Lately, a friend confided to me that he has lost everything. A plan for suicide, he explained, was how he got to this point. For the past few days this has stuck in my mind.
Being troubled- and I mean a truly troubled person with a life that’s rife with troubledness- has a strange barometer. You can’t tell who’s had it worse, who deserves pity, how to help. You can’t tell anything, in fact, and most people just toss you out. You’re crazy, they say, and move along. Even when people try to help you, when they literally show up to pick you up off of the floor, they get tossed out. I don’t need you, says your misery, preferring her own company.
Recently, I hired a new therapist and she asked me, “What do you remember before your father died?”
I remember my mom, fat and pregnant with my younger sister, Laura, too large to bend over to reach ingredients for cookies. I remember LOVING Woody Woodpecker, never knowing when it actually came on, always a treat to hear that ring-ding yodeling laugh. I remember walking my stuffed poodle down the sidewalk on a makeshift leash created from linked plastic charm necklaces, hoping passersby would think it was my real dog. I wanted a real dog. I remember the first time tying a shoelace knot made sense to me, the first thing that seemed complicated that I was able master. I remember the feeling in my brain, literally feeling a new connection was made, something was different inside there, more able to assess the complex. I remember when we had to stay with people from church. Something about dad, something was wrong with dad. Gray skin, carrot juice, blue flannel pajamas. Cancer. I remember Kristen coming in, telling me in the way an older sister tells you a rattling ghost story in a blanket fort, “I saw dad die. I saw his eyes turn black.”
Black eyes, dead face. This became the sun of my world, upon which everything darkened. What do you do, when your most complex thought to date had been securing your own shoelaces? When the rope is cut, what happens to a mind that’s still climbing uphill?

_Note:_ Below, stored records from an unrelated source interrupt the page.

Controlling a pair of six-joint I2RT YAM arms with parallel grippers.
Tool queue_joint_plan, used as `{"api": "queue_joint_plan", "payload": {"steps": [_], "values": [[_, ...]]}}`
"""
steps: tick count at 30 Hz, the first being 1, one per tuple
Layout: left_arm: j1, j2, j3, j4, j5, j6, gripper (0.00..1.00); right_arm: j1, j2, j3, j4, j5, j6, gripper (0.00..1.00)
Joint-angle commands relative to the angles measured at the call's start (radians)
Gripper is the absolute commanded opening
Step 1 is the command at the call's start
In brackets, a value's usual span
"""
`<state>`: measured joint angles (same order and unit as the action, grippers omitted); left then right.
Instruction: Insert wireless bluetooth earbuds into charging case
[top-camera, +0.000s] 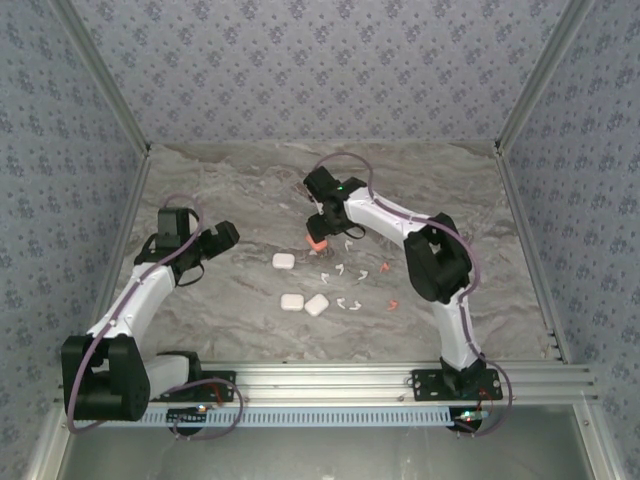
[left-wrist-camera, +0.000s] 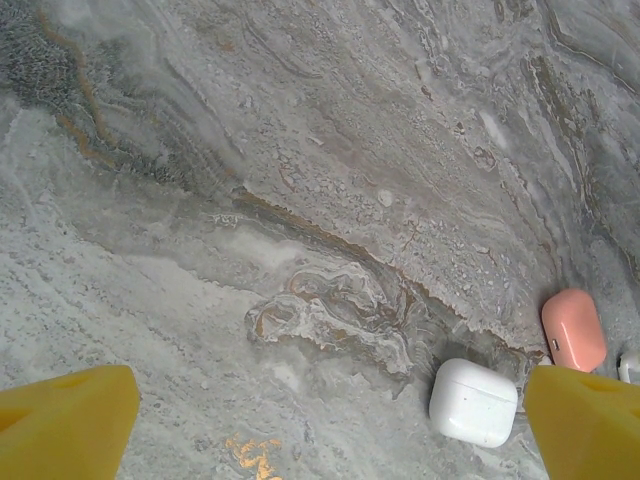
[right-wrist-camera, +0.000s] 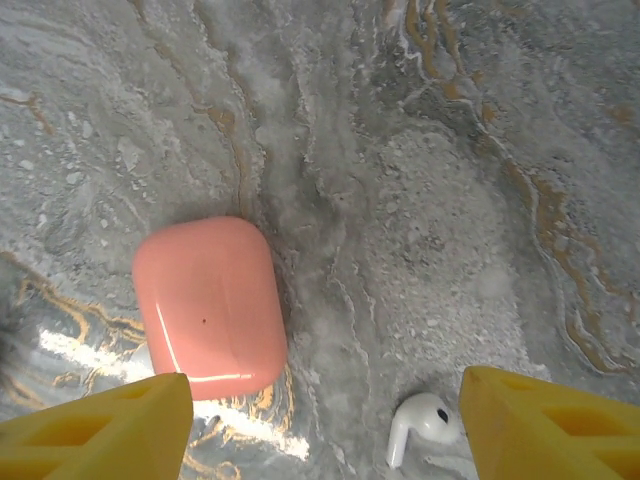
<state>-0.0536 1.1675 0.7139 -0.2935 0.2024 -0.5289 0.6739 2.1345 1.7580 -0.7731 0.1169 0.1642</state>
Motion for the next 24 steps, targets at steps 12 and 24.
{"api": "queue_joint_plan", "payload": {"steps": [12,24], "values": [[-0.003,0.038,0.035,-0.019,0.001,0.010,0.99,0.068,0.173,0.167,-0.112,0.021,-0.016,0.63],[-0.003,0.041,0.043,-0.036,-0.002,0.019,0.99,0.075,0.203,0.156,-0.123,0.045,-0.005,0.53]]}}
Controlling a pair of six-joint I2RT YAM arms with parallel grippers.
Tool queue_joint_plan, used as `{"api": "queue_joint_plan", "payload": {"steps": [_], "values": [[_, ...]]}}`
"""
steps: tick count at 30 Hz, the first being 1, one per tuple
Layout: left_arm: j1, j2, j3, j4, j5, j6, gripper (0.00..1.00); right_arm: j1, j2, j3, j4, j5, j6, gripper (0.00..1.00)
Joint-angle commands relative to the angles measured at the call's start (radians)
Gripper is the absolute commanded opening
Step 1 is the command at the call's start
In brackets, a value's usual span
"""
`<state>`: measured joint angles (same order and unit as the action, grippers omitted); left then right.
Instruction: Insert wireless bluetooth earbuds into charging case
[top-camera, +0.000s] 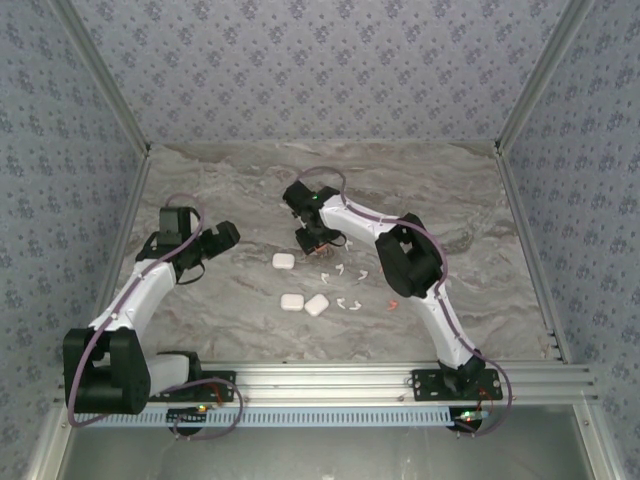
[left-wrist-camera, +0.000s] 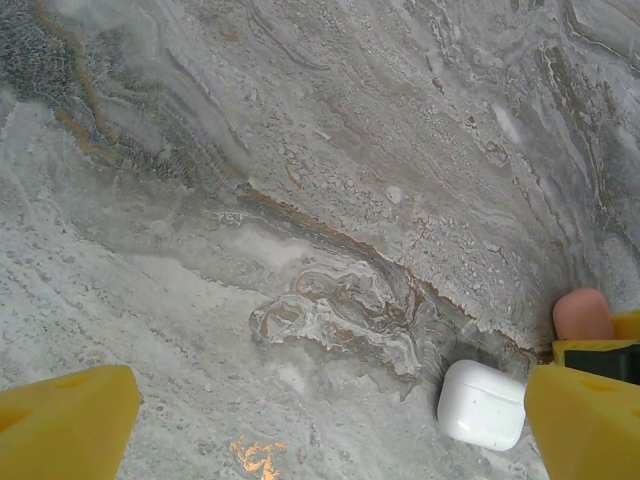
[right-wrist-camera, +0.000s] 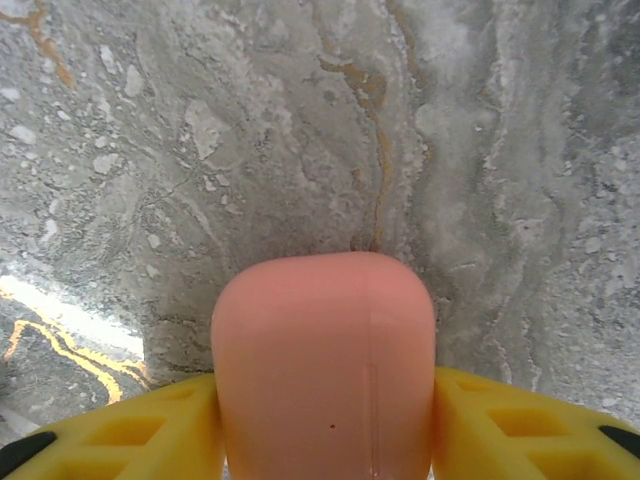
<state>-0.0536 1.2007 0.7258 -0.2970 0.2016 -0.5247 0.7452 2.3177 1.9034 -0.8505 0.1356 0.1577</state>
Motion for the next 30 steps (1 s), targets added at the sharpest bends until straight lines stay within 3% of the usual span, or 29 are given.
{"api": "queue_joint_plan", "payload": {"steps": [1,9,15,23,30], "values": [[-0.002,0.008,0.034,-0.034,-0.002,0.015,0.99,0.004,0.019,0.008,-0.047,0.025,0.002,0.52],[-0.003,0.005,0.047,-0.049,0.001,0.017,0.99,-0.002,-0.045,-0.083,-0.006,0.030,0.008,0.41],[-0.002,-0.008,0.078,-0.055,0.067,0.024,0.99,-0.025,-0.197,-0.211,0.125,0.027,-0.049,0.37],[-0.012,0.004,0.166,-0.020,0.378,0.041,0.96,-0.058,-0.544,-0.508,0.424,0.024,-0.259,0.36],[-0.113,0.050,0.277,-0.007,0.572,0.060,0.92,-0.061,-0.823,-0.765,0.649,-0.031,-0.431,0.35]]}}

Every day I work at this, all of what haunts me. Every fucking day. I fuck up all of the time. And I keep going. Not much truly offends me, but giving up, truly throwing in the towel on living, that pisses me off. Suicide? Charles Manson, sure. Richard Speck, be my guest.
But you?
You’ve already made it further than me, on less. You help me think differently. You write. You picked me up off of the floor, sure you may have put me there once or twice, but you picked me up. Brushed me off. Listened to Frank Sinatra with me in the dark. You see me the way I am, naked, even with all my clothes on.

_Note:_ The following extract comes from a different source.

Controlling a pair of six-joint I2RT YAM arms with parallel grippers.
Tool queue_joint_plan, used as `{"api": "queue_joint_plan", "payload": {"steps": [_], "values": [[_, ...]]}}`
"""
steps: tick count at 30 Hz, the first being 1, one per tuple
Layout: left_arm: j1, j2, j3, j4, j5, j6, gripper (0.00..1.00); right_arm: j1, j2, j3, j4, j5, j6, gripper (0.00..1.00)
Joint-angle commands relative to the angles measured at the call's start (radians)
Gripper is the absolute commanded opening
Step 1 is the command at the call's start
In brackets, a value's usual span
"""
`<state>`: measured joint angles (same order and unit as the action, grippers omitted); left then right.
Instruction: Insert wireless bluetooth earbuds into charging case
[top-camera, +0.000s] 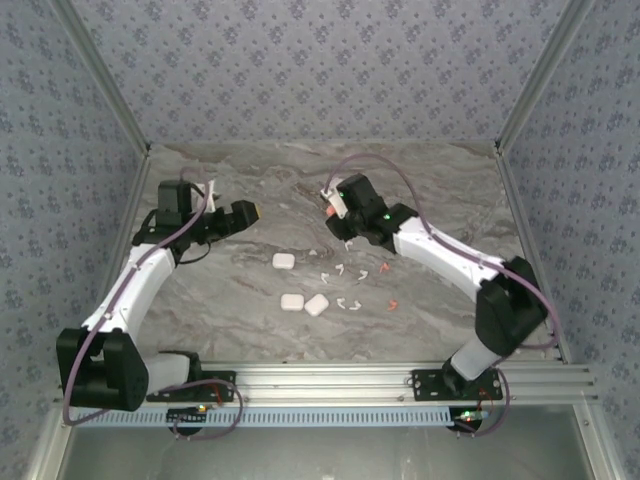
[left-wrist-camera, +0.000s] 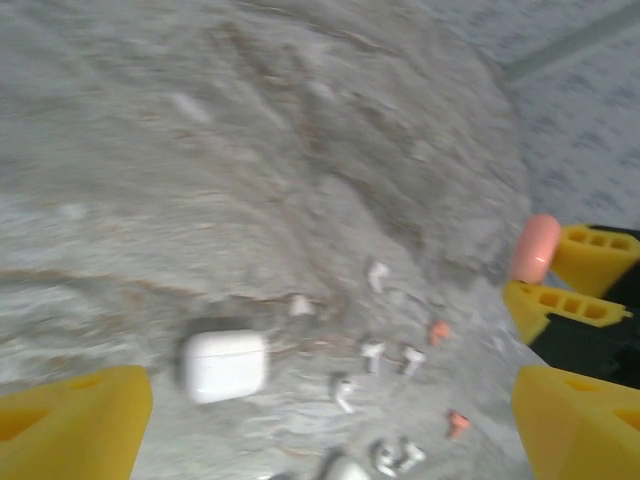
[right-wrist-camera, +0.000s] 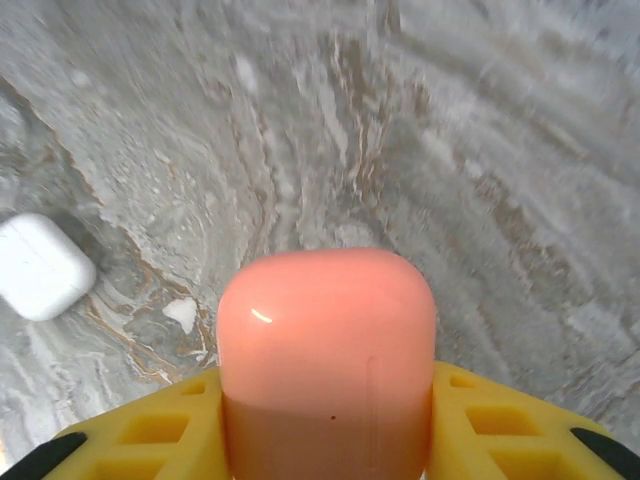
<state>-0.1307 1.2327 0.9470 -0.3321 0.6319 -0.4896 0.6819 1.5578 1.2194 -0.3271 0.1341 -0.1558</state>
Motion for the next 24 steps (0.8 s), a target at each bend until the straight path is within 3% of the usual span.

If you take yourself down, it validates the darkness. AND WE ARE ALL TRYING SO DAMN HARD TO FIND A LIGHTBULB.
I wrote this, I’ve had this in my head all day, for if this person had killed himself, tears in my eyes at the thought. I no doubt would have found out some obscene way, through Facebook or a text message. This is what I would have said to you, after everyone had left, alone with you.
You, a pen with no ink.
Your Way
Look at you, smooth-faced, peaceful. Nothing like you were before, in your coroner’s makeup. Corners of your mouth slightly upturned, a smirking smile now permanently resting upon your lips, evidence of your final moment, one thought:
My troubles, the feel of them, are almost over.
Rest, dear friend, in your satin bed, in your preservation box. You’re trapped now forever, canned in the misery that brought you here. You have no chance for sunshine now, the darkness you suffered is now your black lantern, your useless guide on your path to nowhere.
Traitor.
You solved nothing.
You left us here, all of us like you, afflicted.
Traitor.
Good troubled men are hard to find.
You abandoned us, spears-in-hand.
One less warrior in our impossible fight.